英国に伝わる“赦し”の精神
──そもそも、渡邉さんが最初に英国王室に興味を持たれたのは、何かきっかけがあったのでしょうか?
渡邉 ダイアナさんの結婚あたりからなので、実はそんなに古くないんです(笑)。最初はお仕事として携わりました。
それで’86年にダイアナ妃、チャールズ皇太子が初来日した際、青山一丁目の本田技研から赤坂迎賓館まで、8キロのパレート中継を担当して仕切ったんです。ダイアナさんとの距離は、直近1mくらい。

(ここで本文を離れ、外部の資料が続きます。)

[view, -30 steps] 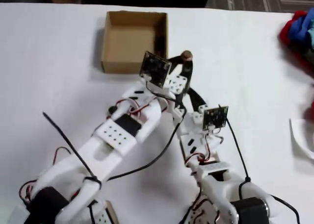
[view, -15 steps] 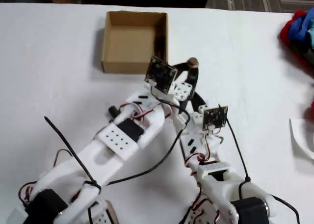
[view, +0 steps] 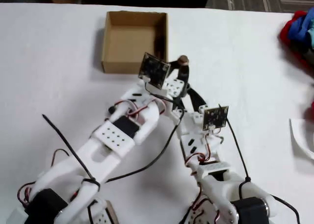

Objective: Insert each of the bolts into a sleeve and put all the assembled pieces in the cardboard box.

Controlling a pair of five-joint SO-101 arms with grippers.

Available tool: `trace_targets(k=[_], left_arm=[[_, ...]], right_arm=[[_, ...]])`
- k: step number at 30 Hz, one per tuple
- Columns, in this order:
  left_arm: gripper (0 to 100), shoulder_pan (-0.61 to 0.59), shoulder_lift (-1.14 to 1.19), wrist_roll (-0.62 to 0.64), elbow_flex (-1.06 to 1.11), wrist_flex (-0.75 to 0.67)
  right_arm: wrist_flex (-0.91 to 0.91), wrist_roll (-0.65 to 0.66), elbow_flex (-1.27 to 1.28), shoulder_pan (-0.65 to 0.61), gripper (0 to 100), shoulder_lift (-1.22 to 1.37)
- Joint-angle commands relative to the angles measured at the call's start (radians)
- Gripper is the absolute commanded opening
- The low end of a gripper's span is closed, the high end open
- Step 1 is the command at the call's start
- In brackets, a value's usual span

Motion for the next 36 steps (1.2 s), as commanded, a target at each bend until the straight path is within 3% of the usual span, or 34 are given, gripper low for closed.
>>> trace_targets(k=[1,36], left_arm=[[3,0.012,-0.052,0.003,0.005,0.006],[3,0.052,-0.054,0.005,-0.105,0.02]], right_arm=[[-0.018,-0.003,-0.038,0.002,2.0,-0.004],[-0.018,-0.003,-0.038,0.002,2.0,-0.001]])
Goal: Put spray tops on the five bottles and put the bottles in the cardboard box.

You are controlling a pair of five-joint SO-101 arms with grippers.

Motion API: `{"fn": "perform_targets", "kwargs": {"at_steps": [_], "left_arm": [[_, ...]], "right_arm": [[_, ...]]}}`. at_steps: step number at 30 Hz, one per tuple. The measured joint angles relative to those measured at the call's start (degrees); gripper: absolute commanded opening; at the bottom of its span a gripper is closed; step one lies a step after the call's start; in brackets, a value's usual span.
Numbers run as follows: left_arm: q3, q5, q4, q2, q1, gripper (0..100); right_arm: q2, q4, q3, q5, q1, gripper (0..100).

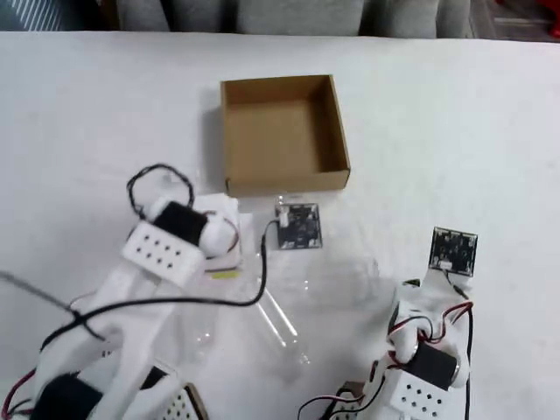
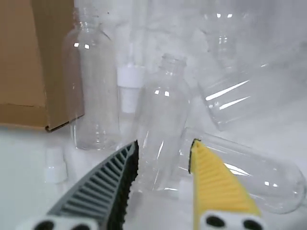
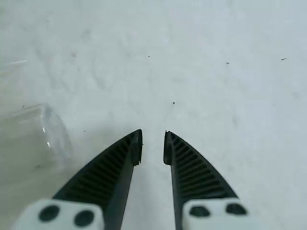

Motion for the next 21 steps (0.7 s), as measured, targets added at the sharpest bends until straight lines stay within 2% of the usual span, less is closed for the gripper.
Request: {"fn": "perform_targets", "kwargs": {"at_steps": [2, 7, 12, 21], "left_arm": [[-1.6, 0.0, 0.0, 2.5, 0.0, 20], [-2.2, -0.1, -0.1, 5.0, 0.4, 28], [-2.2, -0.1, -0.7, 5.3, 2.8, 27], [0.4, -0.1, -9.0, 5.6, 3.0, 27]], "right_arm": [[0.0, 0.0, 0.0, 0.1, -0.4, 5.7], [0.0, 0.0, 0.0, 0.4, -0.7, 5.8], [0.0, 0.0, 0.0, 0.4, -0.8, 5.8], [0.0, 0.0, 0.0, 0.4, -0.8, 5.8]]}}
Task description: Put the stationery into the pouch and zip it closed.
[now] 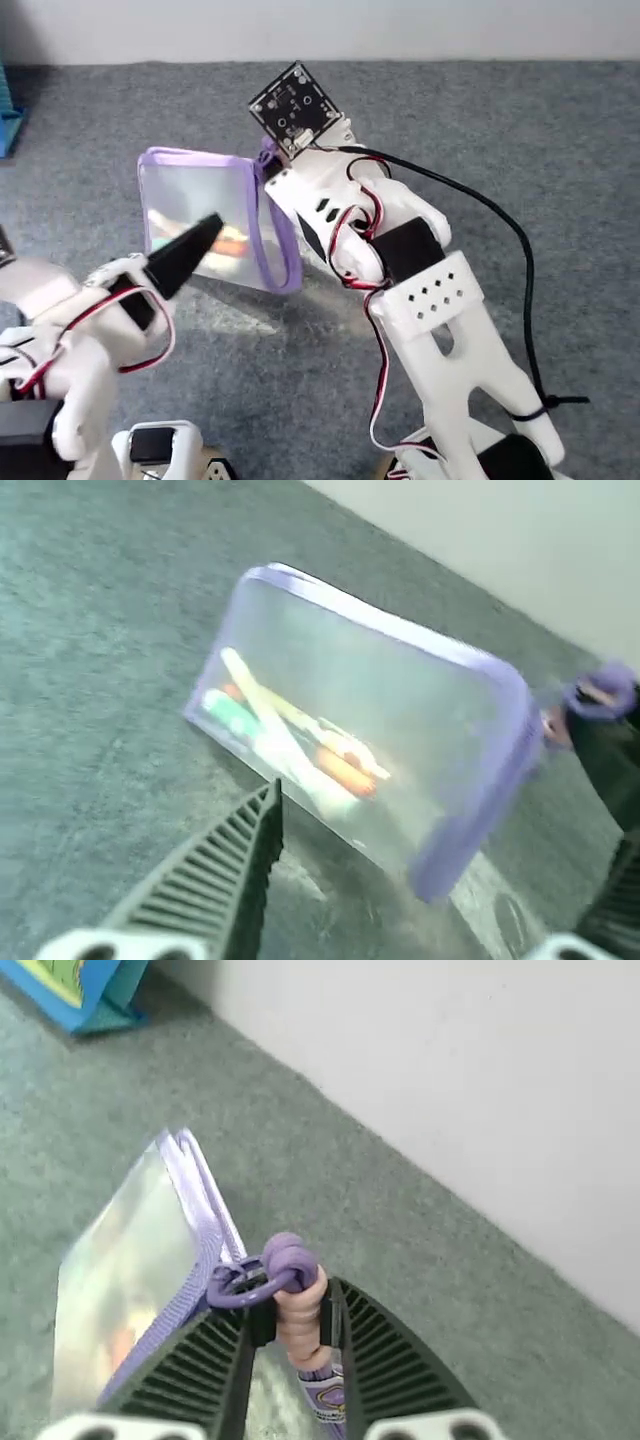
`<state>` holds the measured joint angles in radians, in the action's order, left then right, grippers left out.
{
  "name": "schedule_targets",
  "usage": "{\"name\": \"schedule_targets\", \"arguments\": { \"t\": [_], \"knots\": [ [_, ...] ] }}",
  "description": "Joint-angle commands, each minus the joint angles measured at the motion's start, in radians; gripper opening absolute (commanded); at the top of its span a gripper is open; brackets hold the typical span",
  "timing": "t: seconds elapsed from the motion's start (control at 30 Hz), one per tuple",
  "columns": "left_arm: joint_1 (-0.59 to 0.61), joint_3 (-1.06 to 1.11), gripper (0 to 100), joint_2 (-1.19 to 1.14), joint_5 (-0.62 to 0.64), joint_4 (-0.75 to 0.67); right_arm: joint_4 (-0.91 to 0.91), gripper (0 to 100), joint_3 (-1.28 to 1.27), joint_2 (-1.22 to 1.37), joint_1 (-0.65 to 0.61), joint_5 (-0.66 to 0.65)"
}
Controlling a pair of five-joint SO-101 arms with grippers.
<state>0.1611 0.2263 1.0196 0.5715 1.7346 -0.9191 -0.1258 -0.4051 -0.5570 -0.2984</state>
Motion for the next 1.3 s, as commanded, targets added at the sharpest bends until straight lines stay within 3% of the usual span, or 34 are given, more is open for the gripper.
{"name": "schedule_targets", "arguments": {
  "t": [0.0,0.27,0.53,0.93,1.07,1.27],
  "knots": [
    [0.054,-0.007,47,0.006,-0.052,-0.006,-0.016,0.8,0.074,-0.061,0.002,-0.026],
    [0.057,-0.007,47,0.006,-0.074,-0.005,0.163,0.8,0.115,-0.054,0.084,-0.029],
    [0.058,-0.008,47,0.008,-0.071,-0.003,0.387,0.8,0.121,0.033,0.186,-0.212],
    [0.052,0.012,47,0.091,-0.072,0.017,0.498,0.8,0.121,0.050,0.097,-0.285],
    [0.055,0.061,47,0.107,-0.074,0.017,0.446,0.8,0.121,0.033,0.042,-0.290],
    [0.057,0.071,47,0.132,-0.091,0.018,0.119,0.8,0.115,-0.074,-0.044,-0.273]
  ]
}}
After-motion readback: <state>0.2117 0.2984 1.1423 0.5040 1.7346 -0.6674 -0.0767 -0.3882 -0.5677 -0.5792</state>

本当に美しくて品があるっていうのは、こういうことなんだなって感心してしまいましたよ。
──そんなダイアナ妃は’97年に交通事故死を遂げ、世界中に衝撃が走りました。
渡邉 そうですね。’97年8月31日に、ダイアナさんが恋人とパリで交通事故死をして、世界中で大騒ぎのニュースになりました。当時、「こんなとき英国大使館っていったい何やってるんだろう」って思って、英国大使館に立ち寄ったんです。そうしたらどういうことでしょう。
いつもはバッチリと鉄の扉が閉まって、警備員さんもいる状態で誰も人を入れないようにしているのが、そのときは鉄の扉は開いてるし、お花はいっぱい置いてあるし、近所の人がどんどん中に入っていくじゃありませんか。
中に入ると、いつもパーティーなんかをやるお部屋には、早くも写真が飾ってあって。いろんな人が自由に来て、お坊さんまで来て拝んでるんです。私も’86年の初来日のときを思い出しながら祈りを捧げました。
そして部屋の外に出たらもっとびっくり! 英国大使館の執事が真っ黒なお盆に、冷たい氷水を入れたコップをのせて、弔問に来た人に差し出していたんです。
スキャンダルな死を遂げたわけですから、扉を閉めて誰も入れないと思っていたら、全部オープンにして冷たい氷水まで出して……。そこにエリザベス女王の、代々伝わる“赦(ゆる)し”の精神を感じましたね。